Хакер Астарты | страница 37
С тех пор, как поступил в институт, я перестал читать книги. Студенческая жизнь была интереснее, а институтские учебники приучили к более концентрированной информации. Листнул, наткнулся: “Чувства женщины не имеют значения для продолжения рода”. Господи боже мой, ну и что из этого?.. Какое знание можно приобрести, читая это? Приговор был коротким: несерьезно.
Кроме “Холма Астарты” и французской книги в папке лежали старые письма, заметки, фотографии и десятки листов с машинописным текстом, соединенные в тетради ржавыми скрепками.
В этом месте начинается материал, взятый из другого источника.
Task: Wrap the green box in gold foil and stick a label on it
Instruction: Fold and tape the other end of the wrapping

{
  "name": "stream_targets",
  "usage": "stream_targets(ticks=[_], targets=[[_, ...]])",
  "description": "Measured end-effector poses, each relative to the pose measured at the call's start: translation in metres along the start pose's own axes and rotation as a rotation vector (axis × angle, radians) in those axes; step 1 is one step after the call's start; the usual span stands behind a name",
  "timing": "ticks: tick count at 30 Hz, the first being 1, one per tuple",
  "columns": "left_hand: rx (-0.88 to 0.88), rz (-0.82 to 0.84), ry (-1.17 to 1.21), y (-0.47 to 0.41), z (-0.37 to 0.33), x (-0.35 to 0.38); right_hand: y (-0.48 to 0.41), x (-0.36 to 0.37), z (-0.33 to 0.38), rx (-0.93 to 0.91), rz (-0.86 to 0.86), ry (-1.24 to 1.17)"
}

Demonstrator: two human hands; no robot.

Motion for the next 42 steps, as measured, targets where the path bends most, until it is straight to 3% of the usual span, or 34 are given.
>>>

Случайно прочел что-то про Астарту, закрыл и больше в папку не заглядывал, – знал, что нельзя совать нос в чужие бумаги.
Когда в начале февраля привез ее Ольге Викентьевне, она, открыв дверь, попросила подождать в комнате. Из кухни слышался стук ложек и голоса обедающих Толи и Тани. Я вытянул из книжной полки первое, что подвернулось, – стенограмму первого съезда советских писателей. Когда Ольга Викентьевна освободилась и пришла, читал доклад Бухарина. Она открыла шкатулку, неискренне сказала:
– Какая прелесть.
Толя, всовывая руки в черный бушлат и на ходу дожевывая, вытанцевал в комнату с поднятыми, как крылья ворона, руками, поприветствовал: а-а, студент, как там Москва, строится?..
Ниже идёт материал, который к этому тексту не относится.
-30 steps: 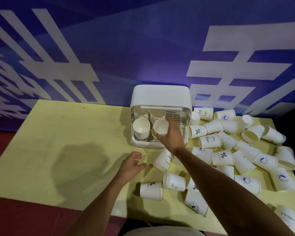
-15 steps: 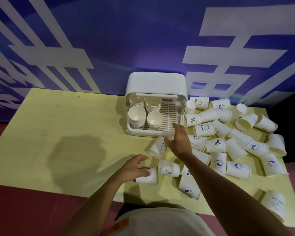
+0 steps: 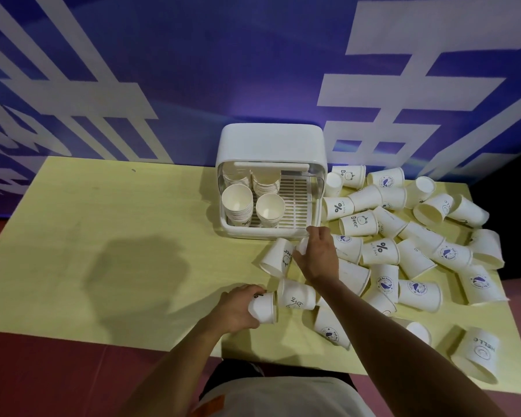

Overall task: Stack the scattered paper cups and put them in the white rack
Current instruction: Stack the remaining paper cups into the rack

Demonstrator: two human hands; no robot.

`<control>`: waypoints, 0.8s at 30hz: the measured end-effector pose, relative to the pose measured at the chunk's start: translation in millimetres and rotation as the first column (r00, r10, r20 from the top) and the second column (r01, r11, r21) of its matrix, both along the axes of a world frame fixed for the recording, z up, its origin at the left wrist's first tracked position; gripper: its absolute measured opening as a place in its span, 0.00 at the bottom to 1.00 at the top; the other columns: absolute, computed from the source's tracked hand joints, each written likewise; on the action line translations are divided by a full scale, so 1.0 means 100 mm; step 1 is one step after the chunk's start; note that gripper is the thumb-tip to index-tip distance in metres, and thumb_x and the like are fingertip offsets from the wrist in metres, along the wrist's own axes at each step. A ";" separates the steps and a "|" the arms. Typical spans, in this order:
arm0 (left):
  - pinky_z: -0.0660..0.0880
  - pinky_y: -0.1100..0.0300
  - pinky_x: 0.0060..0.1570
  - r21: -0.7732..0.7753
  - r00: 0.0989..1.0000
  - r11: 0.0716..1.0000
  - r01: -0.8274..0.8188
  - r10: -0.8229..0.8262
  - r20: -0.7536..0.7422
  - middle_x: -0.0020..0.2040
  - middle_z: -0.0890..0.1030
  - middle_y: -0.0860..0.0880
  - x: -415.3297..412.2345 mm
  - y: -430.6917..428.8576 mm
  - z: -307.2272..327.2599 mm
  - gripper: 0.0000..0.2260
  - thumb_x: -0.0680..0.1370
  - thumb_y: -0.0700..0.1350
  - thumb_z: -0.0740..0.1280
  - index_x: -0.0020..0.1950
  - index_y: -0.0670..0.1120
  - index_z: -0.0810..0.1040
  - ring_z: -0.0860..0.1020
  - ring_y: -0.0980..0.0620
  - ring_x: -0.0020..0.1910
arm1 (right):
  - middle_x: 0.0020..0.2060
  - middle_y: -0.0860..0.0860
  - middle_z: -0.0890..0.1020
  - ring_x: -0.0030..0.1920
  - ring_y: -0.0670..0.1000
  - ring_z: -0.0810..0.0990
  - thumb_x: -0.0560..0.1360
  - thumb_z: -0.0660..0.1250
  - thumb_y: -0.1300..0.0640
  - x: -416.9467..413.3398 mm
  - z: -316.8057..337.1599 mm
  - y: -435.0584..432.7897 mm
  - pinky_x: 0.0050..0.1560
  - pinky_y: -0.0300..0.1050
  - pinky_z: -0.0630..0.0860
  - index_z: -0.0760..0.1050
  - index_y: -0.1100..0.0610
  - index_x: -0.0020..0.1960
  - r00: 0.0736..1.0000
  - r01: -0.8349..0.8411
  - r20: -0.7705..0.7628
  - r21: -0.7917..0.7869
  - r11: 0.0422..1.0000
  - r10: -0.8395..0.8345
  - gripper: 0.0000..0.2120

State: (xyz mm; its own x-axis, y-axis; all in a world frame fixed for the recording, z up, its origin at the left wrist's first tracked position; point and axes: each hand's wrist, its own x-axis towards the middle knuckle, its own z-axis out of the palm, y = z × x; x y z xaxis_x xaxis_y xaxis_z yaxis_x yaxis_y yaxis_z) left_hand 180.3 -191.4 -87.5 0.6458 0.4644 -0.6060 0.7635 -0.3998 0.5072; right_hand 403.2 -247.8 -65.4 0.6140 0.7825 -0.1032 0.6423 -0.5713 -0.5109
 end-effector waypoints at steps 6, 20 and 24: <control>0.72 0.52 0.64 -0.129 0.974 0.974 -0.186 0.200 0.106 0.62 0.76 0.58 -0.09 0.10 0.03 0.33 0.65 0.50 0.76 0.69 0.56 0.72 0.75 0.54 0.61 | 0.59 0.57 0.74 0.58 0.56 0.74 0.74 0.72 0.54 -0.02 -0.04 -0.07 0.55 0.53 0.78 0.67 0.60 0.69 0.999 0.036 -0.038 -0.066 0.997 -0.039 0.27; 0.73 0.59 0.51 -0.145 0.753 0.802 -0.580 0.595 0.282 0.57 0.76 0.53 0.07 0.40 0.22 0.27 0.67 0.49 0.79 0.63 0.50 0.75 0.77 0.53 0.54 | 0.48 0.47 0.78 0.47 0.49 0.77 0.70 0.69 0.33 0.21 0.15 -0.22 0.45 0.46 0.74 0.72 0.48 0.56 0.983 0.039 -0.180 0.052 0.998 -0.029 0.24; 0.75 0.60 0.43 -0.178 0.725 0.778 -0.602 0.626 0.286 0.53 0.79 0.56 0.08 0.43 0.32 0.22 0.69 0.53 0.78 0.59 0.54 0.75 0.79 0.56 0.50 | 0.46 0.46 0.82 0.47 0.49 0.80 0.67 0.71 0.32 0.27 0.23 -0.20 0.49 0.50 0.79 0.73 0.50 0.54 0.934 0.093 -0.354 0.081 0.992 -0.059 0.26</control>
State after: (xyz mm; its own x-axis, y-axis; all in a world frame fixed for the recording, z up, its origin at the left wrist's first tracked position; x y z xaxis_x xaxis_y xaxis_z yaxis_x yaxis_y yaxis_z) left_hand 188.8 -148.8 -55.8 0.3913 0.7920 -0.4686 0.6250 0.1451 0.7671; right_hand 430.0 -267.5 -42.3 0.6101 0.7517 -0.2503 0.3696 -0.5495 -0.7493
– Наум посылку привез от Кожевниковых, – небрежно сказала Ольга Викентьевна, листая папку. – Старые бумаги.
– Что за бумаги?
– Так… черновики…
– И все?
Ольга Викентьевна не ответила.
– А что я говорил? – Толя поднял воротник бушлата. – Какая-нибудь антисоветчина. Не хотят у себя держать.
Ольга Викентьевна молчала.
– Я бы на твоем месте, – сказал Толя, – отправил назад.
– Как?
– Так. Наум отвезет назад и все. Скажет, достаточно из-за этого нахлебались. Пусть скажет, что я и так уже из партии полетел, боюсь дома держать.
Ольга Викентьевна тихо, не поднимая головы, спросила:
– Ты боишься?
– Мне бояться нечего, – сказал он.
Она подождала, пока он не ушел. Обитая ватином и дерматином, дверь не закрылась плотно, ее надо было прижать и задернуть шпингалет. Ольга Викентьевна проделала это молча и вернулась к папке на столике. Пальцами, сморщенными от стирок, бессмысленно трогала бумаги, заглядывала в них и попросила рассказать про Кожевниковых. Заметила о Вере Антоновне:
– Она тебе понравилась.
Полюбопытствовала, что за книгу держу в руке, увидела стенограмму и обронила:
– Нас тогда в России не было.
Не подумала уточнить, кого это “нас”. Я удивился:
– Вы жили заграницей?
– В Париже. Возле Ecole pratigue des Hauts-Etudes. Муж собирался там работать. Henri Wallon, директор Ecole, обещал его взять.